Required work
Find every line of the listing below where "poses" appears, and copy it.

Material provided
◆ ◆ ◆ ◆ ◆

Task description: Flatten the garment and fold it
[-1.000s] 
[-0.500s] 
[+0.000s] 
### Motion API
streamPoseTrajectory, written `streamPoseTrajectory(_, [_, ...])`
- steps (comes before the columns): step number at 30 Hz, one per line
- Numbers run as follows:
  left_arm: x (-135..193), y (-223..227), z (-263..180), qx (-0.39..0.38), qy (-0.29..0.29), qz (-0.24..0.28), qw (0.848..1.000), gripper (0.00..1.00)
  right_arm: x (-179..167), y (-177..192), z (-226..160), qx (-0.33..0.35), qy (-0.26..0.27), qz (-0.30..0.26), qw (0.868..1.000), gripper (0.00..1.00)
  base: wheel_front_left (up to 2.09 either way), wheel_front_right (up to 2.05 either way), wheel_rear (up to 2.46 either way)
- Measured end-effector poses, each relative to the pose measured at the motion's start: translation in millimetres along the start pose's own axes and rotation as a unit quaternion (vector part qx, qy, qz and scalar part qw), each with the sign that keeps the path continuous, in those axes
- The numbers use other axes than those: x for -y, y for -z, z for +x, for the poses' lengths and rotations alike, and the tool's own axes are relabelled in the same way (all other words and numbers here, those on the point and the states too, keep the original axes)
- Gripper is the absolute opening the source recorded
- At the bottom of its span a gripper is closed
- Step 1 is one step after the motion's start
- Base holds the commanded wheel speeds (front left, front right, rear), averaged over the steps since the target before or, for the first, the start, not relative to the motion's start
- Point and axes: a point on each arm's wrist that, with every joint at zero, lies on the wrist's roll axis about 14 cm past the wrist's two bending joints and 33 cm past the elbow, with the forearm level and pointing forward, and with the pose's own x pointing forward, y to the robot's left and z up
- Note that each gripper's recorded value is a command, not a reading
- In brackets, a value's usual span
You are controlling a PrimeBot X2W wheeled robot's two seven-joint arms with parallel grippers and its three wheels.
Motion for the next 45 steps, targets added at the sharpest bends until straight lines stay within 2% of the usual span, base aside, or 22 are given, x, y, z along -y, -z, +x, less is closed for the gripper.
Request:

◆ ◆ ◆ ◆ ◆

Task solution
- Measured end-effector poses, each relative to the pose measured at the motion's start: translation in millimetres along the start pose's own axes and rotation as a unit quaternion (vector part qx, qy, qz and scalar part qw), each with the sign that keeps the path continuous, in those axes
- The numbers use other axes than those: x for -y, y for -z, z for +x, for the poses' lengths and rotations alike, and the tool's own axes are relabelled in the same way (all other words and numbers here, those on the point and the states too, keep the original axes)

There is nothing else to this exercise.